This blog centers around my various identities, and one of these controversial identities that I don’t always talk about is my choice to be childfree.
When I identify myself as Childfree, I often feel worried that I’m going to get judged, that its wrong for me to talk about this, but I feel like it’s society’s last frontier when it comes to rights and identities. It’s such a taboo to talk about, and it really shouldn’t be.
My husband and I have made a choice to never have children. It’s a choice we made for our lives because we couldn’t see ourselves as parents and because our life path doesn’t include children. Of all the freedoms we, and as women, in particular, enjoy, shouldn’t the decision to have children or not be one of those choices?
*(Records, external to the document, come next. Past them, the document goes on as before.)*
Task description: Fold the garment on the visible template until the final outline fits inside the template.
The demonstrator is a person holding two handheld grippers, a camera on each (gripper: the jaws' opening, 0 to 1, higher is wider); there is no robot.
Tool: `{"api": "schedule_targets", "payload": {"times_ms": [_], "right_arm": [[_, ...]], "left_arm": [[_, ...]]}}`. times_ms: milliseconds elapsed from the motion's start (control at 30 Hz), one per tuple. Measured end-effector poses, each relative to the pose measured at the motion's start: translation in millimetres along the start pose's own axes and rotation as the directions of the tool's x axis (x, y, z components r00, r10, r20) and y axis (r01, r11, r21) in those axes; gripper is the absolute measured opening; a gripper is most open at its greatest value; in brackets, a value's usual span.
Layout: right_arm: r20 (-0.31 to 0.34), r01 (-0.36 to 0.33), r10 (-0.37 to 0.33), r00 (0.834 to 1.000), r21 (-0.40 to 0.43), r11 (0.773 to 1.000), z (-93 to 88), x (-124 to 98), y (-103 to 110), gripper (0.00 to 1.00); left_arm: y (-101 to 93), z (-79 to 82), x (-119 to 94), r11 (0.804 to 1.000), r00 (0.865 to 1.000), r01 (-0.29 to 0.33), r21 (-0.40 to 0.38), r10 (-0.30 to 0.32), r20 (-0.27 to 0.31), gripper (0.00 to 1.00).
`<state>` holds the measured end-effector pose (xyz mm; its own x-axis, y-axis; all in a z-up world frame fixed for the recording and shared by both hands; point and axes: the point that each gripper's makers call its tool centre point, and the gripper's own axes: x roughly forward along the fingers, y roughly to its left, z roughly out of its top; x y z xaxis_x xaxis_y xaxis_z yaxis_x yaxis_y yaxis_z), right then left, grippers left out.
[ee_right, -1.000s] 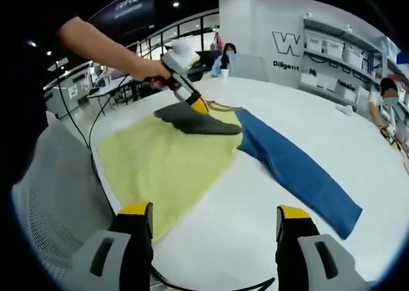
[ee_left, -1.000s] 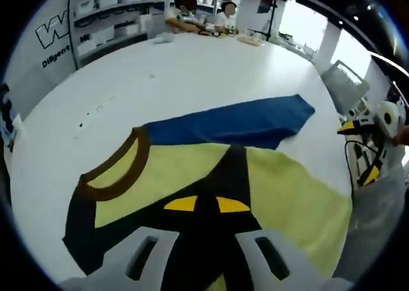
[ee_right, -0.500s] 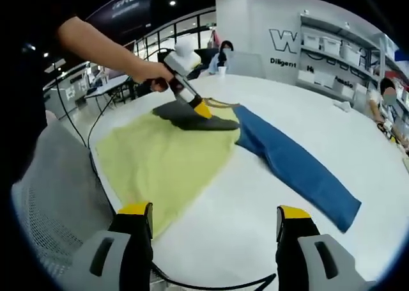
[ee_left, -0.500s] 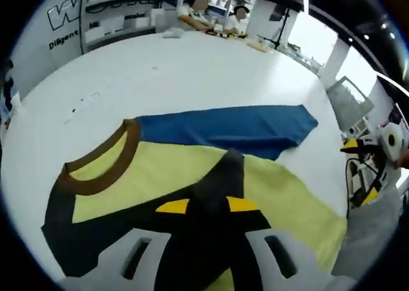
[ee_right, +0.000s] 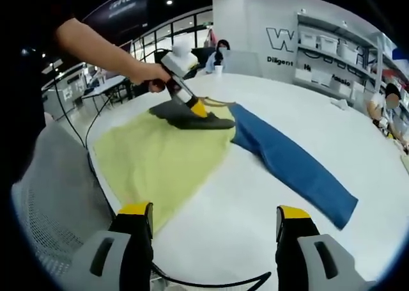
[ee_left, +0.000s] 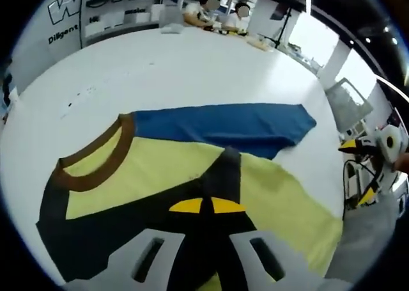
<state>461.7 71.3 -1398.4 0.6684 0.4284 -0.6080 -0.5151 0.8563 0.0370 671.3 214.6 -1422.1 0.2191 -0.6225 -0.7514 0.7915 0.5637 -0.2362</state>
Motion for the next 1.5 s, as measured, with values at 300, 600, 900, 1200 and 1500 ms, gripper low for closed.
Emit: {"api": "schedule_targets", "payload": {"times_ms": [300,600,900,1200,1500], "right_arm": [[0.011,-0.014,0.014,1.0,-0.008,1.0,5.6,5,5,0.76],[0.014,-0.022,0.022,1.0,-0.01,1.0,6.7,6,7,0.76],[0.021,-0.009,0.009,1.0,-0.008,1.0,8.3,3,0,0.77],[0.037,0.007,-0.006,0.999,-0.012,1.0,14.7,5,-4,0.79],[0.044,0.025,-0.023,0.999,-0.043,0.999,18.3,8,-9,0.76]], "left_arm": [[-51.9,9.6,-12,0.978,0.982,0.178,0.105,-0.183,0.038,0.04],[-69.7,16.2,-8,0.96,0.977,0.181,0.214,-0.2,0.071,0.05],[-58.7,22.1,-15,0.964,0.979,0.154,0.215,-0.179,0.099,0.16],[-38.1,12.1,-30,0.974,0.985,0.108,0.199,-0.131,0.109,0.17],[-17.1,5.5,-46,0.969,0.986,0.028,0.246,-0.067,0.152,0.37]]}}
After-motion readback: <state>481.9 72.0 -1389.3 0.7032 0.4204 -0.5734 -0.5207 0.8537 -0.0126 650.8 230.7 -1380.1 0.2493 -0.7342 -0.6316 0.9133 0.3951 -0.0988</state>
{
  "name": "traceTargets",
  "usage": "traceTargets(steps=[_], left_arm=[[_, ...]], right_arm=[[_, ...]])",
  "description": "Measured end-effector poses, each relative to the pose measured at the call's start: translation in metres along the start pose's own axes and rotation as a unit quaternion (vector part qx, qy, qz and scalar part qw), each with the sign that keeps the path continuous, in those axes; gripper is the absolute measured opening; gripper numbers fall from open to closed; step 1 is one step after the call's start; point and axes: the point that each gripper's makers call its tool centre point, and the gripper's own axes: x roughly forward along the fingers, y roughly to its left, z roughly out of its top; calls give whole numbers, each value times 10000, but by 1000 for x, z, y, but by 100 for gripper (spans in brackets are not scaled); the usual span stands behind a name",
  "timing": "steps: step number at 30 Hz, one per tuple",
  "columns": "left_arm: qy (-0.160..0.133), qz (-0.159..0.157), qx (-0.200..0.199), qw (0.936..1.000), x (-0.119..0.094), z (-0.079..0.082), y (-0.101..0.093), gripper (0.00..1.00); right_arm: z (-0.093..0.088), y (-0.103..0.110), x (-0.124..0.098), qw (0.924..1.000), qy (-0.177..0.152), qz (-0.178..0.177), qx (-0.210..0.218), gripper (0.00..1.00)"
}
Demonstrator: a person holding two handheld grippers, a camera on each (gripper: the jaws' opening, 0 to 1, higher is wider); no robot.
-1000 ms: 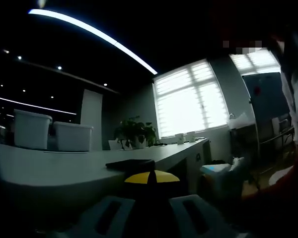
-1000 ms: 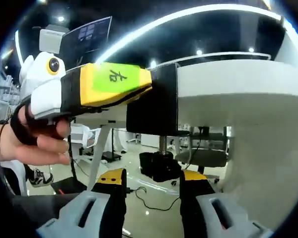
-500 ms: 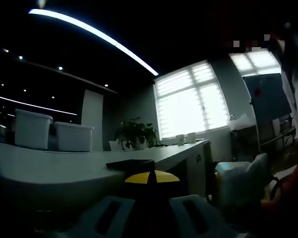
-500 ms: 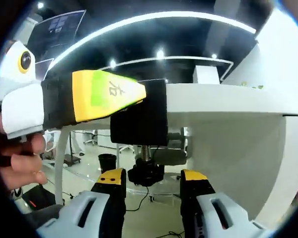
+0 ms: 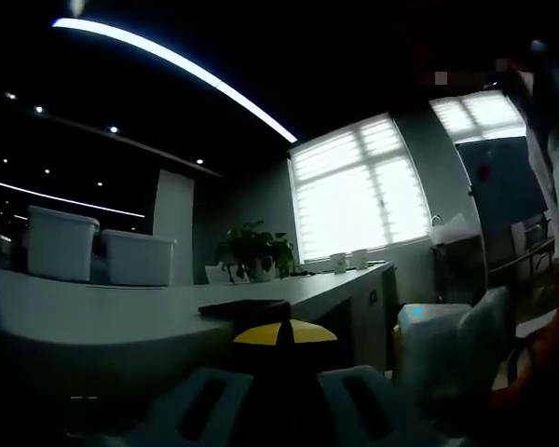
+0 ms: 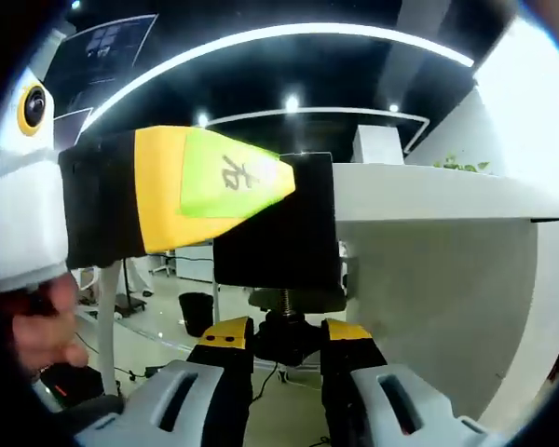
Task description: Clamp the fixed fixture on the desktop, loosen the retaining clip, secure it to the edge of the desk, and tighten the retaining clip.
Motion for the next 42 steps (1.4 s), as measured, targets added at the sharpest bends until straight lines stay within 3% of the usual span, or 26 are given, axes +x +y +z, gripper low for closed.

Modern feminism seems to have this one flaw. Society telling women that we can be all that we can be, we should strive to be independent, that we can have control over our bodies, we can delay parenthood, we don’t have to get married, however… as long as at some point in our lives we choose to have children. If we don’t we’re labeled as selfish, “not real women,” don’t know true love, etc.
I’m lucky in that my family and friends understand my decision. I come from a family dominated by strong independent women, and they’ve never questioned my choices. They fully support my choices. I know I am luckier than most women. I’ve heard so many horror stories of women and girls who have been shunned from their families, called names, labeled terrible monsters, etc.
Why is the decision to become parents so controversial? Maybe its an essential exercise in learning to accept people’s differences. If we genuinely want to move into an age where people can celebrate their individuality, their freedoms, their choices, this is one more hurdle we need to move past as a society. We are all individuals, and the decision to bring new life into the world needs to be a choice, not an obligation. After all, don’t children deserve to be wanted and not resented?